[Assignment]: In the entries below, find the line with "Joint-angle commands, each" and the line with "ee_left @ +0". Return those two lines and all lines between them, exactly.

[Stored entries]
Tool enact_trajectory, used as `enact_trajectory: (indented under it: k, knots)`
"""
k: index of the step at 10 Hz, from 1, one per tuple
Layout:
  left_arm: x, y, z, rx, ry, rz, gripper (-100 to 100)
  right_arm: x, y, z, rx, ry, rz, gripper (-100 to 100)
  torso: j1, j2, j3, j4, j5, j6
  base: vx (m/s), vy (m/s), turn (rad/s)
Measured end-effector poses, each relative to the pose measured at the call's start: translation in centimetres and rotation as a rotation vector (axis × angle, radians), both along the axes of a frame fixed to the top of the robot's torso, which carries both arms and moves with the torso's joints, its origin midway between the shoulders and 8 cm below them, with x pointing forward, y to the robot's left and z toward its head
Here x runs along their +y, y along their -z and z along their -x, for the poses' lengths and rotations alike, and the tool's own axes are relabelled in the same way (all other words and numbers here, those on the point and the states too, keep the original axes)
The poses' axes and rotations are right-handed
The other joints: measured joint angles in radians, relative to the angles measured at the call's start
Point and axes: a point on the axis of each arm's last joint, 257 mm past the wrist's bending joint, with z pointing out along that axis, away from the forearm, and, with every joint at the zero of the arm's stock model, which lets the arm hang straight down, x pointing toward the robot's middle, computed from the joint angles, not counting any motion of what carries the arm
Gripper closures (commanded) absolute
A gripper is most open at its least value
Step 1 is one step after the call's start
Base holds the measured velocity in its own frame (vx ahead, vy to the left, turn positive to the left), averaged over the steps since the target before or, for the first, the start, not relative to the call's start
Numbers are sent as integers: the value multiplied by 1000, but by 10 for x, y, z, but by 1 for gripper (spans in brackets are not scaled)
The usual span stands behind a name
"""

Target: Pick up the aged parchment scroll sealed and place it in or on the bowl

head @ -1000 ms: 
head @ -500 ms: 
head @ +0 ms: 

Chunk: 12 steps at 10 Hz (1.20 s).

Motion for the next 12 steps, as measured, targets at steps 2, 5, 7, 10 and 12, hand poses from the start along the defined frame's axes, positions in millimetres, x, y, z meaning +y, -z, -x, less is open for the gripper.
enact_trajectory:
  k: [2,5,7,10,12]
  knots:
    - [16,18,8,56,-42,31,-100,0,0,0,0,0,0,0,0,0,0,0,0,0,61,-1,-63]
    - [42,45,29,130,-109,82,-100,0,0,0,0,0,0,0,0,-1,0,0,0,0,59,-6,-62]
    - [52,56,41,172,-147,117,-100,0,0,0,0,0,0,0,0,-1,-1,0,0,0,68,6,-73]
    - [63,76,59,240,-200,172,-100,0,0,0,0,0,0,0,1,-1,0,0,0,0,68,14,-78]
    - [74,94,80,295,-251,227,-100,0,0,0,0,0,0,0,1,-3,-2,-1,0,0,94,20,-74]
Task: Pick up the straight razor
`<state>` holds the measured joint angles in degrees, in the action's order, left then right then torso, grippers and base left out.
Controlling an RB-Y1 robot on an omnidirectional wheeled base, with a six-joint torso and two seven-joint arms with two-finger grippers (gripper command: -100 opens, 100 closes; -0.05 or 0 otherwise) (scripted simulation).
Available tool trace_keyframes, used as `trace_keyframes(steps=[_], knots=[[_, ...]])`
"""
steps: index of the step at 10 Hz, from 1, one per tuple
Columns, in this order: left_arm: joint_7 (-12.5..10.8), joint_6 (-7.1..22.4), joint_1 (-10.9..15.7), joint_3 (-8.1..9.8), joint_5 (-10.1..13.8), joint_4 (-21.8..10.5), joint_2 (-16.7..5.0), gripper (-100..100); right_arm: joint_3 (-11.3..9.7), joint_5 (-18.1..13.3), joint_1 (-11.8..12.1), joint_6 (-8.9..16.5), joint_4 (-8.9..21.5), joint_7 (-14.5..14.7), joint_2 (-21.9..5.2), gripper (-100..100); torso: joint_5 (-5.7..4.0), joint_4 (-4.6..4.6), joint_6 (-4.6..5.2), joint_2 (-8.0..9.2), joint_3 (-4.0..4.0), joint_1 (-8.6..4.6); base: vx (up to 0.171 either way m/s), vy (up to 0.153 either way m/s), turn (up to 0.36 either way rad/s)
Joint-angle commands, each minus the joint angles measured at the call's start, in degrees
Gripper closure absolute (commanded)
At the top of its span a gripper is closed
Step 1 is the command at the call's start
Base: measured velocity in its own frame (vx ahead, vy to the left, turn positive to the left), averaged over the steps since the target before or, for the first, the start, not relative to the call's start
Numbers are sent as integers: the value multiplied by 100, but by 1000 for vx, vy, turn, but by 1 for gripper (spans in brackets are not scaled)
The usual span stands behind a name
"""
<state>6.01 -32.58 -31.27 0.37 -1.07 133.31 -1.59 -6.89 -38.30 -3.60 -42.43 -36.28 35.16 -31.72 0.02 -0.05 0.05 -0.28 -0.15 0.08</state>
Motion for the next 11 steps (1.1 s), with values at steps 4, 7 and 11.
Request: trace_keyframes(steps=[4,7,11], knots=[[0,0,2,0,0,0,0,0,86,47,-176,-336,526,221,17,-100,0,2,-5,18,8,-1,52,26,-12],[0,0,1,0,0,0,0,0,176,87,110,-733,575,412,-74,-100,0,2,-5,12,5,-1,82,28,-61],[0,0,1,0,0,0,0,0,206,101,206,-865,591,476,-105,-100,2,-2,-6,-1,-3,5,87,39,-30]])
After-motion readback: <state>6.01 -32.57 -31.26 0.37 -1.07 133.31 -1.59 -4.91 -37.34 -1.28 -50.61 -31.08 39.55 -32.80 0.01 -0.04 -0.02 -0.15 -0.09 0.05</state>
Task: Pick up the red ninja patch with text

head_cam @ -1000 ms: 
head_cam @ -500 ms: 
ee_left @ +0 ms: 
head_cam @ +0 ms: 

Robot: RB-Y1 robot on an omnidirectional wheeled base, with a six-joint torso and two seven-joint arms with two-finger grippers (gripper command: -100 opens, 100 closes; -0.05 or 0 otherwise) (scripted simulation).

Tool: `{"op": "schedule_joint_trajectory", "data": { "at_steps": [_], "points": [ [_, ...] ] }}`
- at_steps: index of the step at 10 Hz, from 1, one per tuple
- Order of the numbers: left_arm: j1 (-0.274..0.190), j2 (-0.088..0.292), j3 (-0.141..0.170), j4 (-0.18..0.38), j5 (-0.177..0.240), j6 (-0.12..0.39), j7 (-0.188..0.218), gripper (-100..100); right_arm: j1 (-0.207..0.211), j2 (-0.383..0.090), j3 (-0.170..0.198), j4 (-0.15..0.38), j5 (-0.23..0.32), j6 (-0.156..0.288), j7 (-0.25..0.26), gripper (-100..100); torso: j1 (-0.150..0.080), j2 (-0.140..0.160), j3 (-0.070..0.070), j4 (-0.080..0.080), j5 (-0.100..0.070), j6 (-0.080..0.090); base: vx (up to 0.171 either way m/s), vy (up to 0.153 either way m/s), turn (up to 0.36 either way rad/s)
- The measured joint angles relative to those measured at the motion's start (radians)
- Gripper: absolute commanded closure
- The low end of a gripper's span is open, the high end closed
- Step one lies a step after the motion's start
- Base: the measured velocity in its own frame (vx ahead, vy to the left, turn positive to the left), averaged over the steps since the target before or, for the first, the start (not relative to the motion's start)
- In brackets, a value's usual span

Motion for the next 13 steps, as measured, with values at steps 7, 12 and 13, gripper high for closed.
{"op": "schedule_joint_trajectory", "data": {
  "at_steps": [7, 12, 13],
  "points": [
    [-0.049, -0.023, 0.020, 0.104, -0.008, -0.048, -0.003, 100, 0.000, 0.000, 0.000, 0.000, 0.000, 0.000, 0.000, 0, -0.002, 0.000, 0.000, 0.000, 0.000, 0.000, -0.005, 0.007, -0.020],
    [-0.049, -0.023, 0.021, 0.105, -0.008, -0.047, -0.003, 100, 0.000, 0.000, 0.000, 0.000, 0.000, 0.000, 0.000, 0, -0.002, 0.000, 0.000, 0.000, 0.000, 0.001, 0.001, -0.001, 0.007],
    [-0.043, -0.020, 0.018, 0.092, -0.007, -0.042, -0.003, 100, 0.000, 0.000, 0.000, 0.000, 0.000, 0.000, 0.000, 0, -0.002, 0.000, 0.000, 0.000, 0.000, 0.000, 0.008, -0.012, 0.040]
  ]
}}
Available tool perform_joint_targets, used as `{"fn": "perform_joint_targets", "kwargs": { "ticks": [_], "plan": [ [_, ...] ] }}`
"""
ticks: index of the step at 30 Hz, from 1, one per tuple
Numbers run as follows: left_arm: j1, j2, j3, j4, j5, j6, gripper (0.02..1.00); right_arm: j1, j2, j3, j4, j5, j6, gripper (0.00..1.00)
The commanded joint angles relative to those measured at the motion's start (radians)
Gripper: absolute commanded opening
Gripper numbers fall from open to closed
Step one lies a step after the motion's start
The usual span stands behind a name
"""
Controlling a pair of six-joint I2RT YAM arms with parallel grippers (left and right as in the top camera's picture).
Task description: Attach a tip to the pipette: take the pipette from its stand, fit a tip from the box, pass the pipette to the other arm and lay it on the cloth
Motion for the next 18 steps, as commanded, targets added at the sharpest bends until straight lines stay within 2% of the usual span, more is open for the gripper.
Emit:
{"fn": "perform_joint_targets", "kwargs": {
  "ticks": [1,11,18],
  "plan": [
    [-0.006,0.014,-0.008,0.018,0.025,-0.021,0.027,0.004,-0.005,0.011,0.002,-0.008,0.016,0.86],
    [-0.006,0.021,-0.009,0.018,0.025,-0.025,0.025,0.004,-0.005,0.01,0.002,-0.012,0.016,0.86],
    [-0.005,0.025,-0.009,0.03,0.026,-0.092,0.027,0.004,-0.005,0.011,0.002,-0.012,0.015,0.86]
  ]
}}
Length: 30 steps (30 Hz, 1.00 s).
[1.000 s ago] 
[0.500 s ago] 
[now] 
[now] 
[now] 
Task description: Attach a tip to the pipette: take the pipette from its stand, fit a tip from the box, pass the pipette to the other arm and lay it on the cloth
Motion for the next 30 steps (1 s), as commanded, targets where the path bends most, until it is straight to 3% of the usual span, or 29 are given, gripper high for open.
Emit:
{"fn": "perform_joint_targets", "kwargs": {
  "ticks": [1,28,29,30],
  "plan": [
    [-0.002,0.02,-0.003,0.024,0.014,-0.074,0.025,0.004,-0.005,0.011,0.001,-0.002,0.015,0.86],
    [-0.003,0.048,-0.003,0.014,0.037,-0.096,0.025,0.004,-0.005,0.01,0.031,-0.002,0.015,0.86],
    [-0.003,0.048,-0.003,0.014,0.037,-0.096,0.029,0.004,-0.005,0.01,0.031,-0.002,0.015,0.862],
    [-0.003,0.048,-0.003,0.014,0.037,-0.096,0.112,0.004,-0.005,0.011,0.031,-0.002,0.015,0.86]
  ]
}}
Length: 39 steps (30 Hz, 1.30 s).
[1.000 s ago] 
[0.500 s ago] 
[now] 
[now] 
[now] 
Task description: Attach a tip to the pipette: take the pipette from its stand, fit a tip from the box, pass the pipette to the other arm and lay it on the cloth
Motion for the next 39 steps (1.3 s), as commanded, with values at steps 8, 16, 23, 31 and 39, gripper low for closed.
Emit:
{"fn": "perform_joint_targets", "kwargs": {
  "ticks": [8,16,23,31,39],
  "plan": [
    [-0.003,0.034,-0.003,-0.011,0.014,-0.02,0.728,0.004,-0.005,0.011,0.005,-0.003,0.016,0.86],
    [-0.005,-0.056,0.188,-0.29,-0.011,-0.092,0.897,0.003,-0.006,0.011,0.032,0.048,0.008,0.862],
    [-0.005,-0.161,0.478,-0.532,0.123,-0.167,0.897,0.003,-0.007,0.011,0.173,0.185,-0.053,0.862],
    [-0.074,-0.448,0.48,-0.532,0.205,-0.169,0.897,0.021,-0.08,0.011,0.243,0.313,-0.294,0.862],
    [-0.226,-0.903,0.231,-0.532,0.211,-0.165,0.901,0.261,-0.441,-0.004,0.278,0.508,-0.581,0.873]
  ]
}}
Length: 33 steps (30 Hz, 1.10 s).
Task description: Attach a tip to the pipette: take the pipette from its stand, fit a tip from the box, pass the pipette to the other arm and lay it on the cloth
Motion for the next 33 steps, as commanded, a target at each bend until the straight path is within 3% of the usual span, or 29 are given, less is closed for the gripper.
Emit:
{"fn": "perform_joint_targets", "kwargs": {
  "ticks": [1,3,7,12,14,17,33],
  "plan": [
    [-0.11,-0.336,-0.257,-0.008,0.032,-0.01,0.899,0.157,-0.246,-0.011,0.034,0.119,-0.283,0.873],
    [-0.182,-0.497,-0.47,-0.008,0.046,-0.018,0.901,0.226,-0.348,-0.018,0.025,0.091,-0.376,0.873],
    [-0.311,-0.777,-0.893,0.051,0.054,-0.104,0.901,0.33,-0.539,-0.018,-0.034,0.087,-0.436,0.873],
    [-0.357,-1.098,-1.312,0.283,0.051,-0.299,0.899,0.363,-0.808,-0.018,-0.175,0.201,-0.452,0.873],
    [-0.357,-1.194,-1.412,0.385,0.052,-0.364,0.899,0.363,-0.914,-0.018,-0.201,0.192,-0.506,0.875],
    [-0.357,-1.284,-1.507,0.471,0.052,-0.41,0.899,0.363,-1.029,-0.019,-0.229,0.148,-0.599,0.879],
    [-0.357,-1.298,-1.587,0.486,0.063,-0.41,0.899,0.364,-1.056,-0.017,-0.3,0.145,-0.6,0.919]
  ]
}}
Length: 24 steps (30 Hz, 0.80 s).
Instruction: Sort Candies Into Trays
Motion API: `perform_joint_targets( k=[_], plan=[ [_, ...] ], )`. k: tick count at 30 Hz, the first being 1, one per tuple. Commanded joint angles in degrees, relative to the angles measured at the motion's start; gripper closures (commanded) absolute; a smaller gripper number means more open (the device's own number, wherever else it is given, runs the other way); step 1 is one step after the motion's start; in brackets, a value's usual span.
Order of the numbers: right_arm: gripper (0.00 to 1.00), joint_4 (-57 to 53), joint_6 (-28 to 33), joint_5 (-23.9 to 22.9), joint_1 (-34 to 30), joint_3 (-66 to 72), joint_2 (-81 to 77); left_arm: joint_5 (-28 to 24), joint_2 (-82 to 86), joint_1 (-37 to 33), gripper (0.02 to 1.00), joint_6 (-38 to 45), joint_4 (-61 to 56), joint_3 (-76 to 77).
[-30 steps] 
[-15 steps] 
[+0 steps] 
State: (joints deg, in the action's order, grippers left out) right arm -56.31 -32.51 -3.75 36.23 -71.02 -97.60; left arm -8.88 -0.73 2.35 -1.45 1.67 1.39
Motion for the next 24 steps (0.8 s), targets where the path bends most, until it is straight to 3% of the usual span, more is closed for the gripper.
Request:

[Finished exercise]:
Joint-angle commands, each minus the joint angles measured at the call's start, in degrees
Gripper closure absolute (commanded)
At the top of its span a gripper is closed
Step 1 is the command at the call's start
Base: measured velocity in its own frame (vx ahead, vy to the left, turn positive to the left), averaged over the steps since the target before or, for the first, the start, not relative to the call's start
Numbers are sent as integers: the value multiplied by 100, but by 1000 for vx, vy, turn, but by 1 for gripper (spans in brackets are not scaled)
The usual span stands behind a name
"""
<state>6.01 -32.58 -31.27 0.37 -1.07 133.31 -1.59 -6.89 -38.30 -3.60 -42.43 -36.28 35.16 -31.72 0.02 -0.05 0.05 -0.28 -0.15 0.08</state>
Motion for the next 11 steps (1.1 s), with values at steps 4, 7 and 11.
Request: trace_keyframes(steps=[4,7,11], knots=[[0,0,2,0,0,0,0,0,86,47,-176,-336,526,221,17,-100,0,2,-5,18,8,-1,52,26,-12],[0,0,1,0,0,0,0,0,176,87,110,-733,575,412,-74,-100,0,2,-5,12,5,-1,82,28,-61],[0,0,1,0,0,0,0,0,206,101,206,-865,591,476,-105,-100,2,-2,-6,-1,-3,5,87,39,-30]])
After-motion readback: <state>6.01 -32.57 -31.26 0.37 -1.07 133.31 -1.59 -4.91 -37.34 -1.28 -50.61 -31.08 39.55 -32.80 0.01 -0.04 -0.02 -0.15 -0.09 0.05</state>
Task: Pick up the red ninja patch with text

head_cam @ -1000 ms: 
head_cam @ -500 ms: 
ee_left @ +0 ms: 

Nothing further is required by the exercise.